Tom dejó el té en la mesilla y se sentó mejor. Su hija seguía completamente dormida y pegada a él.

– Bueno, pues no sé qué hacer. Sé que la madre de Melissa no se responsabilizaría de la pequeña, porque de otro modo no estaría aquí.

– ¿Y tus padres?

Tom soltó una carcajada.

– ¡Estás loca!

– Pues entonces sólo quedan dos posibilidades. O se queda contigo o la das en adopción.

– No sería tan duro si no se pareciera tanto a mí -dijo Tom.

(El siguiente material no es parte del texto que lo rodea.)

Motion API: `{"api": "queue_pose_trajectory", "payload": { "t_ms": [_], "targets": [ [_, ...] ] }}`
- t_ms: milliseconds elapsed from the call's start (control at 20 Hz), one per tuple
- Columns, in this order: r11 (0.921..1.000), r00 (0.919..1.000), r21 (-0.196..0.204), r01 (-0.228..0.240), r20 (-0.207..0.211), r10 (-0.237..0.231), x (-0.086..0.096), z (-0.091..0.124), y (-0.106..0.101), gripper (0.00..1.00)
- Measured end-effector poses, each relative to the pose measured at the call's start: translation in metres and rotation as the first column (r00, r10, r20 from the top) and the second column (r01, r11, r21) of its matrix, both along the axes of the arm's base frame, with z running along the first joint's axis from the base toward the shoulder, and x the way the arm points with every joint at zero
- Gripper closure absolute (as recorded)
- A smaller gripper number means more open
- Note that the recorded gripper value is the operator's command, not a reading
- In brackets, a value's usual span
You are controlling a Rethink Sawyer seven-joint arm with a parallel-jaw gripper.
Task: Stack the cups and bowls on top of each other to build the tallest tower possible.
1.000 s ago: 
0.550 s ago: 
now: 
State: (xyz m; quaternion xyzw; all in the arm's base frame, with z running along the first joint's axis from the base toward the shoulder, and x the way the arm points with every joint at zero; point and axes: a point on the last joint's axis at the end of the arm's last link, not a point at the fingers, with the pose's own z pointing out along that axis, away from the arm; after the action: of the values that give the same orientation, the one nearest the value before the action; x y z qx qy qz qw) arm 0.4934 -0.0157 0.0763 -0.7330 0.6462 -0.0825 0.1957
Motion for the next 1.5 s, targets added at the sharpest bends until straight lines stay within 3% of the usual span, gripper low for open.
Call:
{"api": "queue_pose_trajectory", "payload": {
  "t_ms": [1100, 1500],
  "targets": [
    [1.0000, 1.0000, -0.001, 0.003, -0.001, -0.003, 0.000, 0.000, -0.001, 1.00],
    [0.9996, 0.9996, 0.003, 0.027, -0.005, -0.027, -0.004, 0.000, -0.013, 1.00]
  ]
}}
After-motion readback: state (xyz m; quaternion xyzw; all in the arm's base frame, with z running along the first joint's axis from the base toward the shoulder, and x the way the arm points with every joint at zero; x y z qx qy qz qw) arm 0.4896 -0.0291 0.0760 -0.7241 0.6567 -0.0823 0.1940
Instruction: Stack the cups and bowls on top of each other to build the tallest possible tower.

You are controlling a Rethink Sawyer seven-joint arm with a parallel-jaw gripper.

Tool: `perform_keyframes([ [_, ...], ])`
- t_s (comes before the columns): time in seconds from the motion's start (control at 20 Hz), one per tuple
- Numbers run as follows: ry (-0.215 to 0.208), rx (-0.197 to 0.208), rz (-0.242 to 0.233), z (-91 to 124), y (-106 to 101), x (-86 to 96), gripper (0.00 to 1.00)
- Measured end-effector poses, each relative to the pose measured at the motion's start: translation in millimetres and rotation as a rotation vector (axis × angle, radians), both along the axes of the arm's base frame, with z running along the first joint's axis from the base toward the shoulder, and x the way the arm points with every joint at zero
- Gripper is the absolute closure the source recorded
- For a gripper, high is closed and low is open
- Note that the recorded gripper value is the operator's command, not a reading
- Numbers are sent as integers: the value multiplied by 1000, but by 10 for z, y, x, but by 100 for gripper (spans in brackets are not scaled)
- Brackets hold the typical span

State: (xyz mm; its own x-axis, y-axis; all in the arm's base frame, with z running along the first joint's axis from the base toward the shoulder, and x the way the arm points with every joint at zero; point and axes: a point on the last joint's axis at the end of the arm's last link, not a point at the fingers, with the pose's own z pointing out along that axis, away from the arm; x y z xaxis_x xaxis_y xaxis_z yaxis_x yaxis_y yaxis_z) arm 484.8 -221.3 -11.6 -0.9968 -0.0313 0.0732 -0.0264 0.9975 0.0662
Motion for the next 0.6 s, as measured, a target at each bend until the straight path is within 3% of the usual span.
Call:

– Si tú lo dices -respondió Annie muy poco convencida.

Annie se quedó allí, de pie, esperando.

A lo largo de su carrera como médico, se había tenido que enfrentar en más de una ocasión con padres a los que consumía el dolor de ver a sus pequeños marcharse de este mundo.

Tom sólo acababa de empezar a intuir lo que ser padre podía significar.

Tom dio un sorbo de té y miró a Annie.

– ¿Sabes algo sobre los procedimientos de adopción?

– ¿Nunca hasta tenido una paciente que quisiera dar a su hijo en adopción?

– Por suerte, no.

– Bueno, pues yo sí. Cuando te decidas, te ayudaré si es necesario… -Annie no pudo continuar. Miró al hombre y a la niña. Eran perfectos, la pareja ideal de padre e hija.

Algunas decisiones eran realmente duras.

– Cuando tú me digas, llamaré a la oficina de adopciones. Ellos encontrarán una familia adoptiva provisional. Eso puede hacerse ya, hoy mismo, si llamo antes del mediodía.